- _Exercise prompt_: The job is to find each line of the records below that includes the word "Coordinates" and copy it.

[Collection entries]
>>>
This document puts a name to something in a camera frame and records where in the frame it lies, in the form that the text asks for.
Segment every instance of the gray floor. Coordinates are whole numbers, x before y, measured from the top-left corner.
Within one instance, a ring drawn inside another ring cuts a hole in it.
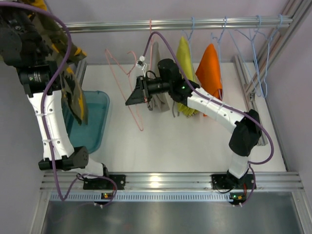
[[[256,193],[243,208],[206,202],[50,202],[42,234],[300,234],[290,193]]]

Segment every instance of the white wall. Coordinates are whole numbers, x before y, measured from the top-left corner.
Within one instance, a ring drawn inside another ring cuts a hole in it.
[[[0,232],[28,233],[43,173],[36,116],[16,70],[0,62]]]
[[[112,22],[129,20],[170,20],[277,16],[287,0],[47,0],[51,10],[64,22]],[[199,62],[204,50],[210,43],[210,33],[219,37],[220,30],[197,30],[192,38],[194,62]],[[181,31],[162,31],[165,38],[177,50]],[[241,51],[251,59],[250,43],[239,33],[234,32]],[[107,63],[104,50],[108,48],[122,63],[132,63],[133,58],[126,55],[129,50],[137,56],[143,53],[149,32],[88,33],[73,34],[74,42],[88,53],[88,62]],[[256,48],[263,44],[259,36]],[[163,43],[159,44],[163,58],[170,54]],[[222,39],[222,60],[229,61],[237,51],[228,33]]]
[[[268,76],[268,105],[291,170],[300,173],[312,204],[312,14]]]

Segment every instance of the blue basket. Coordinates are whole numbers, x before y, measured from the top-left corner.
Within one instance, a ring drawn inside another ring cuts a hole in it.
[[[91,154],[102,142],[109,108],[109,97],[101,91],[83,91],[89,110],[88,125],[79,125],[67,107],[63,108],[67,134],[74,147],[85,146]]]

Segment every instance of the camouflage cloth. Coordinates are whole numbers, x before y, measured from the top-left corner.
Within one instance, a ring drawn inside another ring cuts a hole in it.
[[[47,10],[43,0],[23,0],[23,2]],[[49,17],[35,13],[29,17],[46,44],[53,50],[53,53],[47,57],[47,60],[54,60],[59,66],[67,49],[68,38],[66,34],[58,24]],[[82,124],[83,122],[85,124],[88,123],[88,107],[81,86],[68,64],[78,63],[85,57],[86,54],[79,47],[72,44],[67,64],[65,64],[63,71],[60,74],[63,101],[68,105],[79,124]]]

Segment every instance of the orange cloth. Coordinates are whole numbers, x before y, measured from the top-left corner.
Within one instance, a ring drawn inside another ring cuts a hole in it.
[[[218,55],[213,44],[208,45],[207,49],[205,50],[203,58],[201,59],[196,71],[196,76],[201,83],[201,87],[206,92],[216,97],[217,99],[221,99],[221,70]]]

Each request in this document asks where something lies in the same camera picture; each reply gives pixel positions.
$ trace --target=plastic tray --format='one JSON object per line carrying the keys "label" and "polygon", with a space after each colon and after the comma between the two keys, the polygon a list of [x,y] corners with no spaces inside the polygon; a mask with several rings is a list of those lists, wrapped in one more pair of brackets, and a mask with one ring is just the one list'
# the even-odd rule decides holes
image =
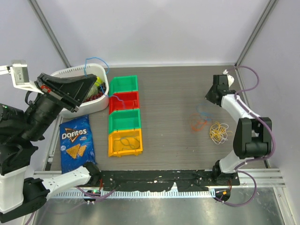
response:
{"label": "plastic tray", "polygon": [[139,155],[143,151],[142,130],[119,130],[108,136],[108,156]]}
{"label": "plastic tray", "polygon": [[[100,77],[101,81],[106,83],[105,94],[108,95],[108,91],[109,91],[108,81],[103,67],[96,63],[89,63],[86,65],[86,73],[94,74]],[[51,76],[55,76],[55,77],[73,77],[73,76],[82,76],[82,75],[84,75],[84,65],[63,69],[51,74]],[[102,97],[95,99],[93,101],[82,103],[77,112],[70,112],[67,109],[63,109],[60,112],[60,115],[64,118],[70,119],[70,118],[83,116],[90,113],[95,113],[104,110],[108,106],[108,101],[109,101],[108,97],[103,95]]]}
{"label": "plastic tray", "polygon": [[108,133],[141,128],[139,109],[114,111],[108,116]]}
{"label": "plastic tray", "polygon": [[116,97],[110,97],[109,99],[109,114],[113,111],[118,110],[126,110],[126,109],[138,109],[140,108],[140,101],[139,101],[139,92],[132,91],[132,92],[122,92],[122,93],[115,93],[119,99],[123,101],[119,101]]}
{"label": "plastic tray", "polygon": [[138,91],[137,76],[119,76],[112,79],[109,95],[118,92]]}

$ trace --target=robotic arm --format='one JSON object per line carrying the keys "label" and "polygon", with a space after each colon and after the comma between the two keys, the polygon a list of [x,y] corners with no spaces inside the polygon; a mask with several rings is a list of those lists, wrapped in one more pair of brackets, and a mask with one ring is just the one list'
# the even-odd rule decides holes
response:
{"label": "robotic arm", "polygon": [[[0,104],[0,221],[5,223],[41,208],[51,196],[77,185],[94,186],[100,172],[93,163],[51,179],[24,179],[31,155],[38,149],[31,142],[43,140],[43,133],[63,108],[77,111],[92,85],[95,75],[56,78],[41,74],[29,80],[27,64],[15,61],[0,67],[0,75],[11,74],[14,87],[27,90],[24,112]],[[34,101],[28,101],[31,92]]]}
{"label": "robotic arm", "polygon": [[[243,162],[264,157],[271,153],[270,133],[252,116],[261,118],[260,115],[251,111],[242,102],[239,95],[235,96],[234,90],[229,90],[231,83],[233,83],[233,77],[226,73],[214,75],[213,85],[205,96],[208,101],[227,110],[237,122],[233,151],[225,158],[218,160],[213,166],[213,177],[216,180],[235,173],[236,167]],[[272,128],[270,118],[264,117],[261,119]]]}

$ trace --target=white basket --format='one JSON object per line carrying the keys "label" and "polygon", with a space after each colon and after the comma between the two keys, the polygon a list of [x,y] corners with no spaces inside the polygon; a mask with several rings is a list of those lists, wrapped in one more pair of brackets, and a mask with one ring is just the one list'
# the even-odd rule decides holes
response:
{"label": "white basket", "polygon": [[[105,70],[103,69],[103,67],[96,63],[89,63],[86,65],[86,74],[94,74],[94,75],[100,77],[102,82],[105,82],[105,84],[106,84],[105,95],[108,96],[109,85],[108,85],[107,77],[106,77]],[[84,75],[84,65],[77,66],[77,67],[71,67],[68,69],[63,69],[63,70],[56,71],[55,73],[51,74],[51,76],[61,77],[61,78],[82,76],[82,75]],[[64,108],[60,112],[60,115],[63,118],[70,119],[70,118],[83,116],[86,114],[95,113],[95,112],[104,110],[108,106],[108,97],[105,95],[101,96],[100,98],[98,98],[96,100],[82,103],[77,112],[70,112],[69,110]]]}

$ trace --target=yellow tray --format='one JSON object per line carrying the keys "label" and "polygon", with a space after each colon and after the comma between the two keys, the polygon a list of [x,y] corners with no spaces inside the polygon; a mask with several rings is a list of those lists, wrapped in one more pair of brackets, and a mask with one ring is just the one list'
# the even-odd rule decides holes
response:
{"label": "yellow tray", "polygon": [[139,155],[143,151],[142,130],[117,130],[108,136],[108,156]]}

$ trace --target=red plastic bin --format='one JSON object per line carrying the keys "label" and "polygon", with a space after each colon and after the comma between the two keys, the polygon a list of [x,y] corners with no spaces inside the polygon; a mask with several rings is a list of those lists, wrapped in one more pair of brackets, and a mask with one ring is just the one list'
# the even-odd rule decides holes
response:
{"label": "red plastic bin", "polygon": [[111,114],[113,111],[117,111],[117,110],[140,108],[140,100],[139,100],[138,91],[120,92],[120,93],[114,93],[114,95],[117,96],[120,100],[124,101],[125,107],[124,107],[124,104],[122,101],[119,101],[116,97],[110,97],[109,98],[109,114]]}
<<<
- _Response to this exercise_:
Segment every instance of the gray floor. Coordinates are whole numbers, x before y, measured from the top-left corner.
Segment every instance of the white wall. Coordinates are whole numbers, x before y, measured from the top-left corner.
Segment every instance of the blue basket. Coordinates are whole numbers, x before y, measured from the top-left corner.
Segment every instance of the camouflage cloth. Coordinates are whole numbers, x before y, measured from the top-left corner.
Segment every instance of the orange cloth. Coordinates are whole numbers, x before y, measured from the top-left corner.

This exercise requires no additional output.